INFORMATION PROVIDED =
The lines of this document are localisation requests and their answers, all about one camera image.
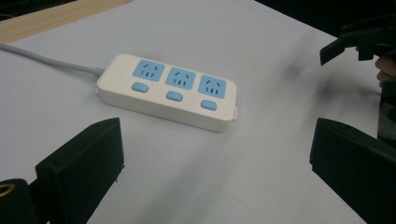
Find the electrical socket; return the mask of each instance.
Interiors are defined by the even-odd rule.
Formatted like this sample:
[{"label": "electrical socket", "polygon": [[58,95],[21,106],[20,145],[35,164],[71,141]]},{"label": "electrical socket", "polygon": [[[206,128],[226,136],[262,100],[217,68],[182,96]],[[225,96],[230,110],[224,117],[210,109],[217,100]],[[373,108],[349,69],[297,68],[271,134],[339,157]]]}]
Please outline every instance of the electrical socket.
[{"label": "electrical socket", "polygon": [[[145,75],[153,68],[153,76],[159,77],[156,82]],[[172,85],[166,83],[168,78]],[[118,55],[100,76],[97,87],[96,92],[106,104],[217,133],[224,132],[237,117],[236,85],[231,80],[134,55]]]},{"label": "electrical socket", "polygon": [[227,82],[215,77],[202,76],[198,92],[223,99]]},{"label": "electrical socket", "polygon": [[194,80],[195,73],[173,67],[171,68],[165,83],[170,86],[191,90]]},{"label": "electrical socket", "polygon": [[163,74],[165,65],[151,62],[148,60],[141,60],[134,70],[134,77],[141,77],[151,81],[159,81]]}]

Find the wooden edge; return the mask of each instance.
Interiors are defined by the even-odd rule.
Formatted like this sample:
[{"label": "wooden edge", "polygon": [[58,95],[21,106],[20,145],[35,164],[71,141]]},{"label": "wooden edge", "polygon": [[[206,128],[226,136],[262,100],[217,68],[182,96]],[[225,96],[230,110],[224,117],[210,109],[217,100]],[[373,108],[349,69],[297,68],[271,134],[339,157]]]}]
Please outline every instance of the wooden edge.
[{"label": "wooden edge", "polygon": [[0,21],[0,43],[9,43],[29,35],[38,34],[130,2],[132,0],[78,0]]}]

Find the blue button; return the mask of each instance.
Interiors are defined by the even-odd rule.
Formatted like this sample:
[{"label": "blue button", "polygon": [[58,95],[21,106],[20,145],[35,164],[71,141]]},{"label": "blue button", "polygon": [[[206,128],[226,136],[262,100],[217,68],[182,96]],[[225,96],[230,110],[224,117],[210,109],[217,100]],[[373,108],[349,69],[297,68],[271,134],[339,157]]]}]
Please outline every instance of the blue button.
[{"label": "blue button", "polygon": [[201,107],[204,109],[215,111],[218,108],[218,105],[216,105],[216,103],[213,101],[203,100],[201,102]]},{"label": "blue button", "polygon": [[149,90],[149,86],[141,82],[136,82],[132,85],[132,90],[145,93]]},{"label": "blue button", "polygon": [[183,99],[183,95],[177,91],[169,91],[168,93],[166,93],[166,98],[168,100],[180,102]]}]

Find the table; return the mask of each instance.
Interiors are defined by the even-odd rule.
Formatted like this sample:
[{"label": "table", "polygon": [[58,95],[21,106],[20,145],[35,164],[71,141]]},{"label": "table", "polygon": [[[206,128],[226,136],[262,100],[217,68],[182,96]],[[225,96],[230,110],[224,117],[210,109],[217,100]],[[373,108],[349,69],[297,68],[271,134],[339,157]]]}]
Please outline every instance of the table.
[{"label": "table", "polygon": [[134,0],[10,45],[104,67],[129,53],[225,77],[238,118],[212,133],[103,104],[96,78],[0,52],[0,179],[118,117],[125,168],[89,223],[364,223],[311,171],[317,118],[376,135],[374,62],[252,0]]}]

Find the power strip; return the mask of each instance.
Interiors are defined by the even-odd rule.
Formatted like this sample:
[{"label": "power strip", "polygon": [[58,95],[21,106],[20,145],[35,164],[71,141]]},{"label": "power strip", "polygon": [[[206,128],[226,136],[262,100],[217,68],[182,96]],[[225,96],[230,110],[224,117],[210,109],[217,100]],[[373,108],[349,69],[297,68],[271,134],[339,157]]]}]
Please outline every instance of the power strip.
[{"label": "power strip", "polygon": [[236,85],[189,69],[120,54],[97,82],[105,104],[222,133],[236,119]]}]

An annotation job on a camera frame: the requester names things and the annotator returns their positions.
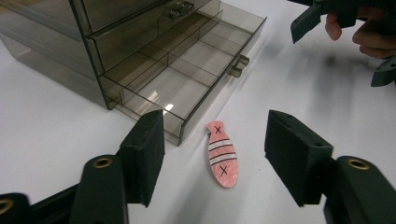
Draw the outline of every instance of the black stripe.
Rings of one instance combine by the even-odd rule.
[[[233,145],[233,144],[230,144],[230,145],[222,145],[222,146],[219,146],[219,147],[229,147],[229,146],[232,146],[232,145]],[[210,149],[209,151],[215,150],[215,149],[217,149],[217,148],[219,148],[219,147],[214,147],[214,148]]]
[[[213,159],[215,159],[215,158],[217,158],[217,157],[219,157],[219,156],[230,155],[230,154],[236,154],[236,153],[235,153],[235,152],[226,152],[226,153],[217,155],[217,156],[215,156],[215,157],[212,157],[212,158],[210,158],[209,160],[213,160]]]
[[[225,159],[225,160],[222,160],[222,161],[230,161],[230,160],[236,160],[236,158]],[[214,164],[218,164],[219,162],[222,162],[222,161],[215,162],[215,163],[211,164],[210,166],[212,166]]]
[[[225,140],[230,140],[230,138],[224,138],[224,139],[218,140],[216,142],[209,143],[209,145],[212,145],[212,144],[217,143],[217,142],[225,141]]]

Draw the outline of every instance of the plastic drawer organizer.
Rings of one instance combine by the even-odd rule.
[[[134,119],[163,109],[177,145],[240,76],[264,22],[218,0],[0,1],[16,59]]]

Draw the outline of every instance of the human hand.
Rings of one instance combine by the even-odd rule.
[[[378,31],[379,24],[385,16],[386,12],[378,8],[359,8],[358,18],[364,18],[367,21],[353,35],[352,41],[360,45],[361,53],[374,58],[388,58],[396,54],[396,35],[383,35]],[[342,30],[337,21],[337,15],[327,15],[325,27],[332,40],[340,38]]]

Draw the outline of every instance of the black x mark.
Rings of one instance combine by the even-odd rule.
[[[221,131],[220,131],[221,126],[220,127],[216,127],[215,126],[215,128],[216,128],[216,132],[215,133],[221,133]]]
[[[227,166],[225,166],[224,168],[222,168],[222,166],[220,166],[221,170],[223,171],[221,173],[221,176],[225,173],[227,175],[227,172],[225,171],[227,169]]]

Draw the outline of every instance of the pink fish toy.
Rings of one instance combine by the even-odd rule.
[[[224,188],[232,188],[238,179],[238,160],[233,143],[224,131],[222,121],[207,125],[210,131],[209,161],[213,175]]]

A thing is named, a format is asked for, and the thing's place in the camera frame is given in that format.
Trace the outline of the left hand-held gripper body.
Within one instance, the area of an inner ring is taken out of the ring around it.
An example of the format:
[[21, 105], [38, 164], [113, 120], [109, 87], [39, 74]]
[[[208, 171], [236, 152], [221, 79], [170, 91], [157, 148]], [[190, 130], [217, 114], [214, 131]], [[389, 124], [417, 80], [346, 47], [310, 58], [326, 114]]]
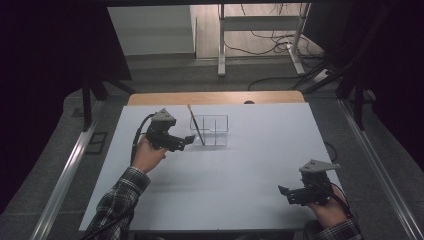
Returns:
[[151, 118], [151, 123], [147, 129], [146, 138], [152, 144], [154, 149], [167, 148], [175, 142], [171, 141], [169, 129], [176, 125], [176, 119], [165, 109], [162, 108]]

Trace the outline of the person's right hand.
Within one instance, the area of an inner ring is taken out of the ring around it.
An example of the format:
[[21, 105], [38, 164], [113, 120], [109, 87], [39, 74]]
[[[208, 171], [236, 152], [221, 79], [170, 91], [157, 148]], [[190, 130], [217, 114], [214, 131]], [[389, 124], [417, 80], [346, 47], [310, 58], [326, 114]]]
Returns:
[[324, 229], [341, 224], [348, 219], [343, 207], [334, 199], [330, 199], [326, 205], [310, 203], [308, 207]]

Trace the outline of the black curtain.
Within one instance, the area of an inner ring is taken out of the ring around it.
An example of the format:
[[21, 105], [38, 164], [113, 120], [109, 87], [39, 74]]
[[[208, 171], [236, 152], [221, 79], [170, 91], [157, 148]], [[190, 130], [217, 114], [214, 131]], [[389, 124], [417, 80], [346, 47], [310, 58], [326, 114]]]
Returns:
[[129, 80], [108, 7], [94, 0], [0, 0], [0, 214], [55, 130], [64, 99]]
[[[330, 54], [346, 44], [369, 10], [352, 0], [314, 2], [304, 35], [338, 68], [346, 55]], [[424, 0], [396, 0], [366, 58], [364, 90], [375, 96], [373, 110], [424, 170]]]

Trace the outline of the white metal desk frame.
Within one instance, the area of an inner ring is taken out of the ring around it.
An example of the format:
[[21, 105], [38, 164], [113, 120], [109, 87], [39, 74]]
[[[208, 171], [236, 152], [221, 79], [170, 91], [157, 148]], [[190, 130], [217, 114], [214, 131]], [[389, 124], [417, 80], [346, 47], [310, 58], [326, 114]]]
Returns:
[[225, 72], [225, 45], [226, 32], [234, 31], [294, 31], [294, 39], [288, 45], [288, 53], [298, 75], [305, 75], [305, 70], [298, 57], [298, 43], [303, 33], [310, 4], [300, 7], [298, 16], [225, 16], [224, 4], [219, 5], [219, 52], [218, 76], [223, 77]]

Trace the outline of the wooden table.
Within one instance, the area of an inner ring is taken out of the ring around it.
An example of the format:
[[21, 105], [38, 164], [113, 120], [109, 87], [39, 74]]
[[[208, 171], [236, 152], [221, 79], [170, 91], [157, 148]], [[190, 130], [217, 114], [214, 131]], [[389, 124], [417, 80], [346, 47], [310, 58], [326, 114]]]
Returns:
[[304, 103], [299, 91], [229, 91], [229, 92], [181, 92], [181, 93], [138, 93], [129, 97], [128, 106], [145, 105], [218, 105], [271, 103]]

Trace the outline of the white power strip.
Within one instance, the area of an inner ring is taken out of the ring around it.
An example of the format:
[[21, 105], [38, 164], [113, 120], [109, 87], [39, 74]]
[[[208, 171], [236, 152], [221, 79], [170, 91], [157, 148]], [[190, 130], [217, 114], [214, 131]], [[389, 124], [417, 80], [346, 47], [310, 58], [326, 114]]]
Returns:
[[320, 73], [318, 73], [314, 78], [313, 81], [315, 83], [318, 83], [328, 77], [331, 74], [331, 71], [328, 69], [323, 69]]

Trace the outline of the dark brush with yellow band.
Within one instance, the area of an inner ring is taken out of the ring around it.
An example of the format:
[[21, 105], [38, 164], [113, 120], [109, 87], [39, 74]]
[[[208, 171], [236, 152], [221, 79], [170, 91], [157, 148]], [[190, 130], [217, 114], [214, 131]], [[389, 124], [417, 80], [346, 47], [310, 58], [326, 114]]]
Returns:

WORK INSTRUCTION =
Read the data above. Pull out each line in which the string "white" appears.

OUTPUT FOR THIS EXERCISE =
Trace the outline of the white metal desk frame.
Trace the outline of the white power strip.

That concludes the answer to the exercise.